Cette décision a été attribuée au non-respect des exigences liées à la police d’assurance, suite à une directive stricte émise par la SOGIP (Société de Gestion des Infrastructures publiques des pôles urbains de Diamniadio et du Lac Rose). En effet, le Directeur Général de la SOGIP, Dame Mbodji, avait annoncé une perte financière de 5 millions de FCFA à la suite des incidents survenus lors du match de Coupe CAF entre le Jaraaf et l’USM Alger. Ce montant avait été réclamé à la Fédération Sénégalaise de Football (FSF) pour couvrir les dégâts causés.

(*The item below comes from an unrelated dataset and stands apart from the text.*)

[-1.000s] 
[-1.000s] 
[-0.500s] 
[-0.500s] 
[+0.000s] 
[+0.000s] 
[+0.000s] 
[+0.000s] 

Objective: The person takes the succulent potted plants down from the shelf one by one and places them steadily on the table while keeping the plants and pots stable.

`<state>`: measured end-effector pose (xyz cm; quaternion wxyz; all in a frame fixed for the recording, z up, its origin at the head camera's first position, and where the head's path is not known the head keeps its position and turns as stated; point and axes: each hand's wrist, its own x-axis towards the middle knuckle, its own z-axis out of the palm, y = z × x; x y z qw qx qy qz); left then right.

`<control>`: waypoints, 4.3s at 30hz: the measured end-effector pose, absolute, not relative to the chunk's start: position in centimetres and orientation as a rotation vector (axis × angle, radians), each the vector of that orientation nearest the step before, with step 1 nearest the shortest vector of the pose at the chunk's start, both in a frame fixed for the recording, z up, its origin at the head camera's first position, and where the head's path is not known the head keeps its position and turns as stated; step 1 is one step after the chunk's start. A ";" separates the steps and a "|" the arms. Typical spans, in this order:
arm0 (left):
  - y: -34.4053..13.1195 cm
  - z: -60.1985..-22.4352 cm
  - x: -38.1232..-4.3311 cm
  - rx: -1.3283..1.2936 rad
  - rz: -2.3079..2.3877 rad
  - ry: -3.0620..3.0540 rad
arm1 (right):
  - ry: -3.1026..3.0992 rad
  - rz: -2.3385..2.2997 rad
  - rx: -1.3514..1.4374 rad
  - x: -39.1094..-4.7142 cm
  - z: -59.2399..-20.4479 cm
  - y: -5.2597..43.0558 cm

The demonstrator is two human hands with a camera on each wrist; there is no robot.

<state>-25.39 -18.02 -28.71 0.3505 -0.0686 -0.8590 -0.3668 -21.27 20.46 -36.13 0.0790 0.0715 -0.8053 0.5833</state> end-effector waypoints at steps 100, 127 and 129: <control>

Dans un souci de prévention, la SOGIP avait pris la décision de ne plus autoriser l’utilisation des infrastructures du stade sans qu’une garantie d’assurance ne soit souscrite au préalable. Il apparaît que cette directive avait été strictement appliquée pour la rencontre entre le Sénégal et le Libéria, entraînant ainsi l’annulation de la conférence de presse prévue avant le match retour des éliminatoires.
Cette situation soulève des questions sur la gestion des infrastructures sportives et des événements sportifs au Sénégal, ainsi que sur les responsabilités des différentes parties impliquées. Il est important que des mesures soient prises pour assurer la bonne organisation des événements futurs et pour éviter toute perturbation due à des problèmes d’assurance ou de sécurité.